I am trying to run a Fortran MPI based code (Incompact3d) on a cluster. The code works fine in local execution (i7) or in a single node (dual Xeon) handling even agressive optimization options like -fast. In our cluster, I can only make it work with gcc+openmpi. Intel does not work.
e.g. with gcc 4.6.3 and mpif90 -O3 -funroll-loops -ftree-vectorize -cpp -march=native -g -fbacktrace -ffast-math and mpirun -machinefile nodefile -np 96 ./incompact3d. Works, but is very slow.
Some info about Intel installation and the cluster...
$mpirun --version
Intel(R) MPI Library for Linux* OS, Version 4.1.0 Build 20120831
Copyright (C) 2003-2012, Intel Corporation. All rights reserved.
$mpiifort --version
ifort (IFORT) 13.0.1 20121010
Copyright (C) 1985-2012 Intel Corporation.
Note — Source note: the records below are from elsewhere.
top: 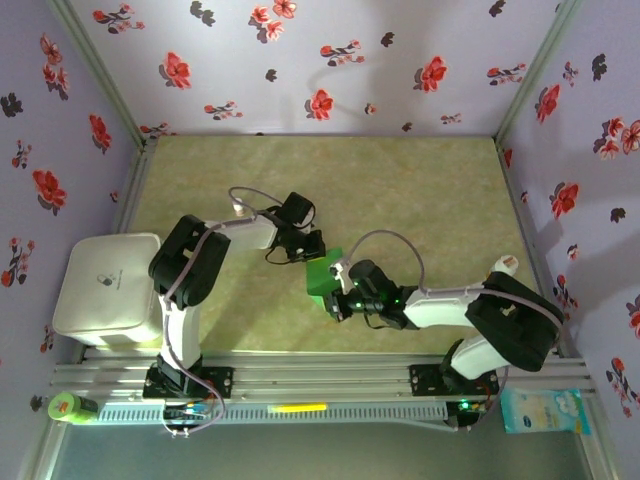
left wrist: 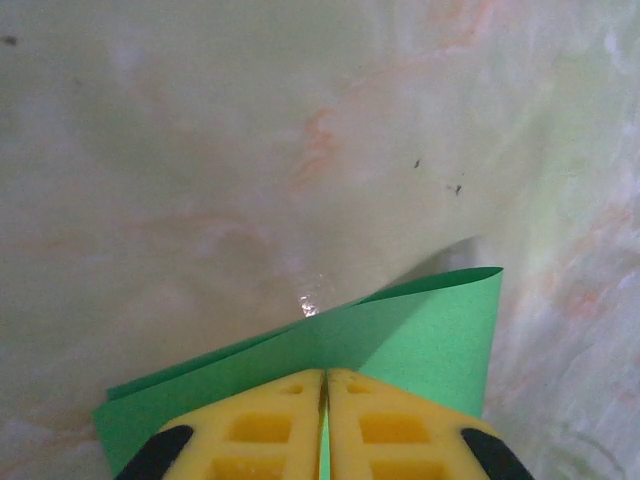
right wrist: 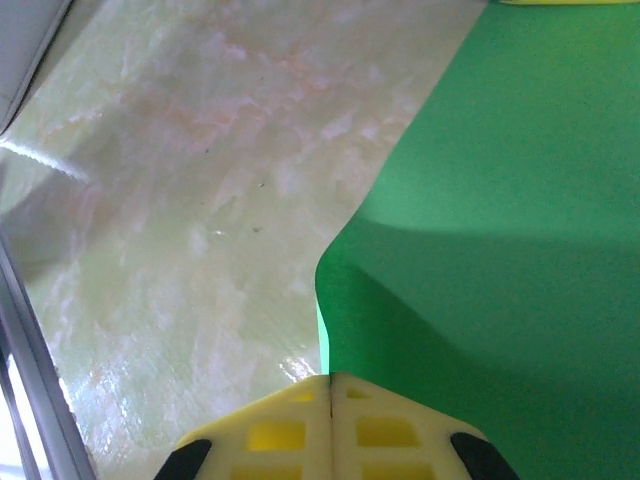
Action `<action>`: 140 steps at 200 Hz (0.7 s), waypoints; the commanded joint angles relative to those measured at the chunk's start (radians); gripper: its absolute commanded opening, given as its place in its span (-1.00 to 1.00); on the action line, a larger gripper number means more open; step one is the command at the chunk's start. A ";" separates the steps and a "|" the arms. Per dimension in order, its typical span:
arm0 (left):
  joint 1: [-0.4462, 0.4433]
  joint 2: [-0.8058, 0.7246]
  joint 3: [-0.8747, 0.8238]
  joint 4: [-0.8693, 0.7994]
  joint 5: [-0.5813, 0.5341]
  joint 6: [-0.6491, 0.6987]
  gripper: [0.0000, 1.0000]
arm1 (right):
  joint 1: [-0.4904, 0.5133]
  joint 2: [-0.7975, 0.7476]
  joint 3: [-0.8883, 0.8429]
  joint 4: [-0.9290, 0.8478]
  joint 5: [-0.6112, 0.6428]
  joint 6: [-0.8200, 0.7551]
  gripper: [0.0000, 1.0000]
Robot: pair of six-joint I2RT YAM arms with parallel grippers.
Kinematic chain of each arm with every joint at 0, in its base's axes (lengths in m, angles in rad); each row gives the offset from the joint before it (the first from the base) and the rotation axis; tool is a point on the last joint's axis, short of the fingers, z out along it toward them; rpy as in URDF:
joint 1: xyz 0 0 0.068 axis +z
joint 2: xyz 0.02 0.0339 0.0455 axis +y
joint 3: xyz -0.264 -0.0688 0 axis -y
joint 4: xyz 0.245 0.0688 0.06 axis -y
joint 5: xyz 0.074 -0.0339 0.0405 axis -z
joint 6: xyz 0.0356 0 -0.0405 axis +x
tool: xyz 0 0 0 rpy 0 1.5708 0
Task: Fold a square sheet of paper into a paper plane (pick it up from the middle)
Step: Third fold the triangle at the center of the table.
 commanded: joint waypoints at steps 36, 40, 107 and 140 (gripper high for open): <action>-0.009 0.020 -0.029 -0.029 -0.041 0.031 -0.80 | -0.058 -0.016 0.024 -0.056 0.028 0.000 -1.00; -0.010 0.020 -0.029 -0.029 -0.041 0.033 -0.80 | -0.063 -0.017 0.024 -0.056 0.026 -0.003 -1.00; -0.013 0.024 -0.013 -0.050 -0.054 0.043 -0.80 | -0.116 0.008 0.059 -0.127 0.077 -0.043 -1.00; -0.015 0.031 0.004 -0.054 -0.053 0.045 -0.80 | -0.128 0.016 0.079 -0.141 0.067 -0.055 -1.00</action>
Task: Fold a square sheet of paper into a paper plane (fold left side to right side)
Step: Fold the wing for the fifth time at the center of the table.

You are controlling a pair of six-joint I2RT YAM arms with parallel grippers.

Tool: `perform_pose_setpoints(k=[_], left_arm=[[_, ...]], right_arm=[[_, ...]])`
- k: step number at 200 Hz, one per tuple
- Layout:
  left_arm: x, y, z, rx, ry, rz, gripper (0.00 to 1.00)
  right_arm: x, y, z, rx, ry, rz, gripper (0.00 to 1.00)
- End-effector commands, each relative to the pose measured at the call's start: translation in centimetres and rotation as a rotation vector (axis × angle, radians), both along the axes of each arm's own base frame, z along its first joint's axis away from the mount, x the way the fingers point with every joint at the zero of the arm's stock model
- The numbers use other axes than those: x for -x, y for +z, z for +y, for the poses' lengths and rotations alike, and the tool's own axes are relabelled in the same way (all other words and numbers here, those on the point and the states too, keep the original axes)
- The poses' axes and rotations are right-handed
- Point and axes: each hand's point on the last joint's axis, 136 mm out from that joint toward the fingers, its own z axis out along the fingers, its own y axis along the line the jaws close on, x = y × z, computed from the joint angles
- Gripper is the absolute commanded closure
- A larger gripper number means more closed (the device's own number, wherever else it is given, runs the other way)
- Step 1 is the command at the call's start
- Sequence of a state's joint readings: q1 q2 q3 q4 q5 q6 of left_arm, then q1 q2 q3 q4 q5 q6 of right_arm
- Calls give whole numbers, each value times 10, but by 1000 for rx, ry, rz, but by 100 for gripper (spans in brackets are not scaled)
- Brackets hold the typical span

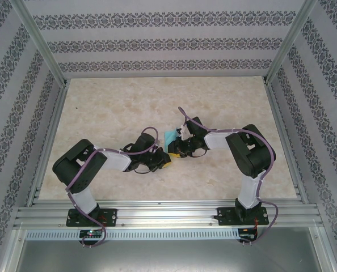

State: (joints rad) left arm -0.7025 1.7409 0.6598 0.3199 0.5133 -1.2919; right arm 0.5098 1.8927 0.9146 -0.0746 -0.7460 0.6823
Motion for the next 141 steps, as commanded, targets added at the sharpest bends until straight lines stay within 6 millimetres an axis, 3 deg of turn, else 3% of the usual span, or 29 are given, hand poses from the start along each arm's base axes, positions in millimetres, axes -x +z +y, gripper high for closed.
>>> perform_pose_setpoints(k=[1, 141], left_arm=[[4, -11, 5, -41, 8, 34, 92], [17, -30, 26, -109, 32, 91, 93]], right_arm=[[13, -44, -24, 147, -47, 87, 74], [12, -45, -25, 151, -50, 87, 73]])
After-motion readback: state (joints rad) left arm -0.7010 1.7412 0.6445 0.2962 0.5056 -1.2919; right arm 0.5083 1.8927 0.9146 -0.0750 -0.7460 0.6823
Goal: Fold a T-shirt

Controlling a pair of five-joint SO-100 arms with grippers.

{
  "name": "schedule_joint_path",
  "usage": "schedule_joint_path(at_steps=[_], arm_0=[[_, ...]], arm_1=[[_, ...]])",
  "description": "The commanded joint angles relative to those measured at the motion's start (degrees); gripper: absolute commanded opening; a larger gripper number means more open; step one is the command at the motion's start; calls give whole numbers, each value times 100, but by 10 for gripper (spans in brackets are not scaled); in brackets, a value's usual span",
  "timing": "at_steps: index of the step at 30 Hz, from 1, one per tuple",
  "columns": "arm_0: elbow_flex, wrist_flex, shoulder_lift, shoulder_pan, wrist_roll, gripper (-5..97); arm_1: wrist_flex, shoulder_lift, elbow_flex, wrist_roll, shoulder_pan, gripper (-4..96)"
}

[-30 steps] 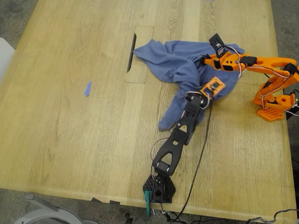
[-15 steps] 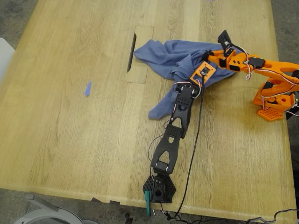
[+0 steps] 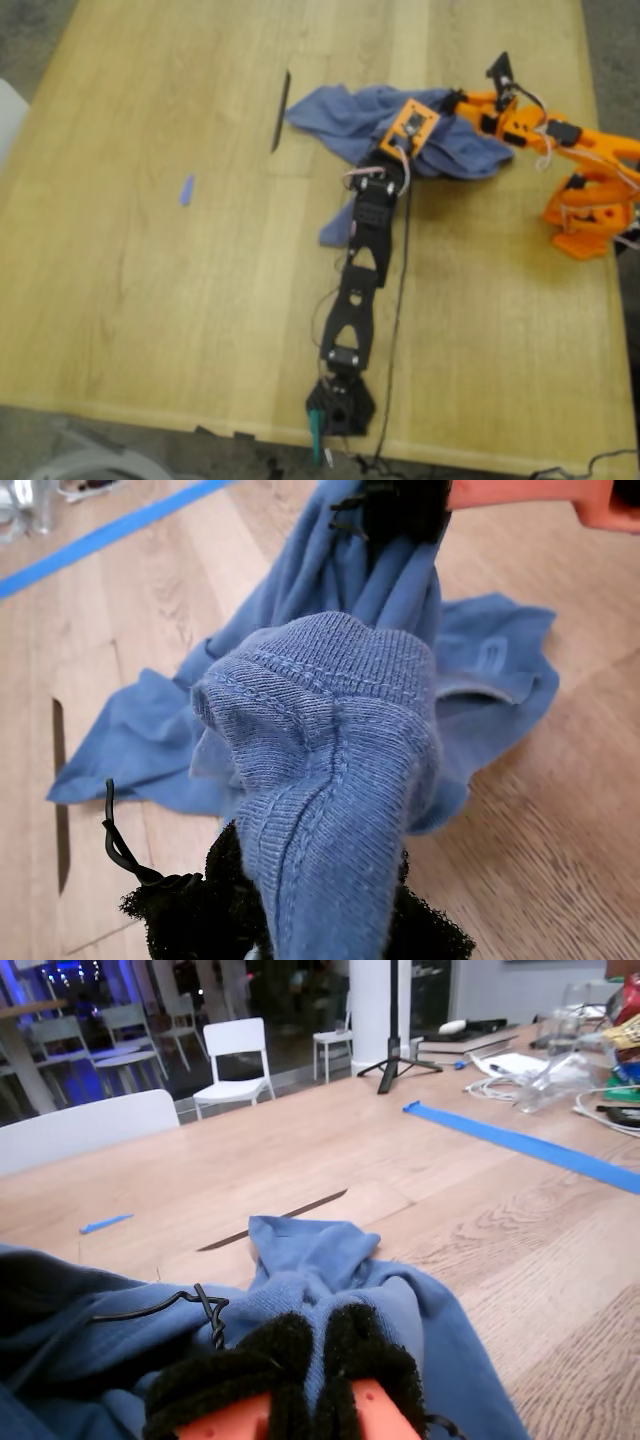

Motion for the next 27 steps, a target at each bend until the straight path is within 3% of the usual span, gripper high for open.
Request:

All rights reserved.
$uname -a
Linux cerrado01n 3.2.0-23-generic #36-Ubuntu SMP Tue Apr 10 20:39:51 UTC 2012 x86_64 x86_64 x86_64 GNU/Linux
$ofed_info > ofed_info (attached file)
$rpm -qa | grep dapl -> no output
$ulimit -a
core file size (blocks, -c) unlimited
data seg size (kbytes, -d) unlimited
scheduling priority (-e) 0
file size (blocks, -f) unlimited
pending signals (-i) 192379
max locked memory (kbytes, -l) unlimited
max memory size (kbytes, -m) unlimited
open files (-n) 32768
pipe size (512 bytes, -p) 8
POSIX message queues (bytes, -q) 819200
real-time priority (-r) 0
stack size (kbytes, -s) unlimited
cpu time (seconds, -t) unlimited
max user processes (-u) 192379
virtual memory (kbytes, -v) unlimited
file locks (-x) unlimited
$ mpirun -genvall -genv I_MPI_DEBUG 5 -genv I_MPI_HYDRA_DEBUG 1 -genv I_MPI_FABRICS=shm:dapl -machinefile ./nodes -n 96 ./incompact3d > log (attached file)
unexpected disconnect completion event from [27:cerrado02n]
Assertion failed in file ../../dapl_conn_rc.c at line 1128: 0
internal ABORT - process 28
Am I doing something wrong? Have no clue.
Thanks in advance.